ABOUT THIS TASK: Lines containing the word "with" are the ones to copy from the records below.

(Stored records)
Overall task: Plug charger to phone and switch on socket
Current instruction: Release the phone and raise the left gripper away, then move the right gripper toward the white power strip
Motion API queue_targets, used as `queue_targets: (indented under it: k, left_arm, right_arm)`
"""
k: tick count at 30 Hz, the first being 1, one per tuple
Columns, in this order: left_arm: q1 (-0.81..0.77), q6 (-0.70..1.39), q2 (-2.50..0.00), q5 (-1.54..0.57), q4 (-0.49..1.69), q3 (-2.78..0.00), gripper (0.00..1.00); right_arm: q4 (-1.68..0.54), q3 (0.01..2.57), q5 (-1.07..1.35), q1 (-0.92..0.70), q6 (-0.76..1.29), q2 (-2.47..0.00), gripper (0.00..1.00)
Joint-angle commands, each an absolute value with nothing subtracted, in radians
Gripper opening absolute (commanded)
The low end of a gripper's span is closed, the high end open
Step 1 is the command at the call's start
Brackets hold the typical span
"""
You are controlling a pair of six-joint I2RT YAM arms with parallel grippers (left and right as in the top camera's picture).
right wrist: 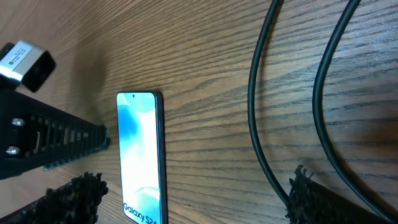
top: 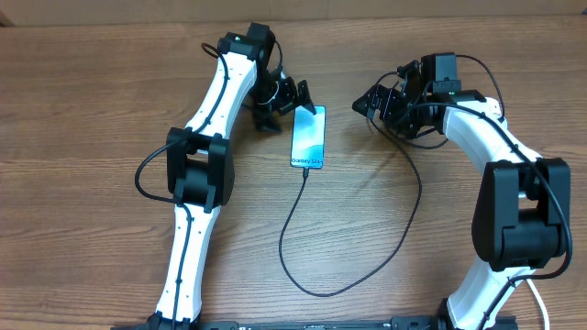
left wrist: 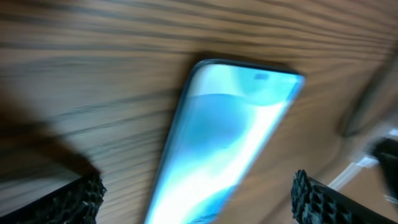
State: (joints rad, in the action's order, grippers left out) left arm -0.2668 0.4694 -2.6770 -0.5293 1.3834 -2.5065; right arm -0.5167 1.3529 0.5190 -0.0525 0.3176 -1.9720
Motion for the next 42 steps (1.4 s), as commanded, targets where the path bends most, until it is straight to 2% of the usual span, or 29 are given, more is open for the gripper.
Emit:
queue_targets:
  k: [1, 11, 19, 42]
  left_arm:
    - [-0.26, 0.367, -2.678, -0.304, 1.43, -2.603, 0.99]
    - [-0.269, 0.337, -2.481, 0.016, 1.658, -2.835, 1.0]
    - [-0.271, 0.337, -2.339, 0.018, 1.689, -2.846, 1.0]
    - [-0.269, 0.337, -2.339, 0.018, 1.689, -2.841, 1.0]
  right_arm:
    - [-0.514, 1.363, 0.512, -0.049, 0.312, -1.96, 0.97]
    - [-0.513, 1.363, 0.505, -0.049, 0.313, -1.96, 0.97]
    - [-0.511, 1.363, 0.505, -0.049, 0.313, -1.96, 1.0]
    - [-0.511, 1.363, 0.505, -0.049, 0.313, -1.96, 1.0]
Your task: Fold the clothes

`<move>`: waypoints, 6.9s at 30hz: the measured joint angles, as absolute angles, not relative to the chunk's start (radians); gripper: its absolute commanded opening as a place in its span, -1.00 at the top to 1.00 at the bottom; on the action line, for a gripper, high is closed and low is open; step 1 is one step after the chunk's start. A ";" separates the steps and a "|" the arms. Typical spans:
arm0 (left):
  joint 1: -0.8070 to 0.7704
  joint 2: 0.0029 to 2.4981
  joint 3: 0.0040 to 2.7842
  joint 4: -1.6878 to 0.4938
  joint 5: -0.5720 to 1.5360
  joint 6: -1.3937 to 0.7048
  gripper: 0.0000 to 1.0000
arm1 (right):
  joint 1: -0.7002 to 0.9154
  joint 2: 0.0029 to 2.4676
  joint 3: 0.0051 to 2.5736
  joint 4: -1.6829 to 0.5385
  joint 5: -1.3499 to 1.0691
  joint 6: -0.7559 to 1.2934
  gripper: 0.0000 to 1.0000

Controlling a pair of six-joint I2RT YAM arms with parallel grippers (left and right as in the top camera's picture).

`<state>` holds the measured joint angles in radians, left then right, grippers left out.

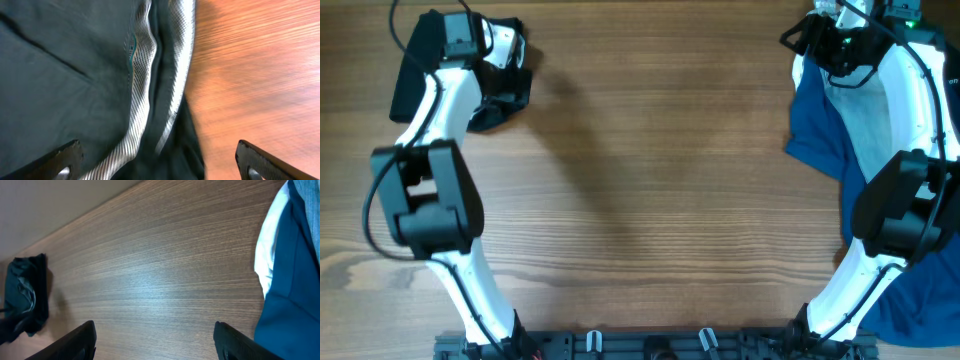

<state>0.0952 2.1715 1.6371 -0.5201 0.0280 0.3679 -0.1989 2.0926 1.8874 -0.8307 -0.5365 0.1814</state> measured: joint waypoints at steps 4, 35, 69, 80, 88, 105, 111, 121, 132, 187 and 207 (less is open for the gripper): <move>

SOLUTION:
Joint-angle commands, each an absolute value with nothing subtracted, in radians
You are controlling a pair of six-joint I2RT YAM arms with parallel grippers (left and right as in the top camera's picture).
Controlling a pair of six-joint I2RT YAM arms with parallel grippers (left and right as in the top camera's picture).

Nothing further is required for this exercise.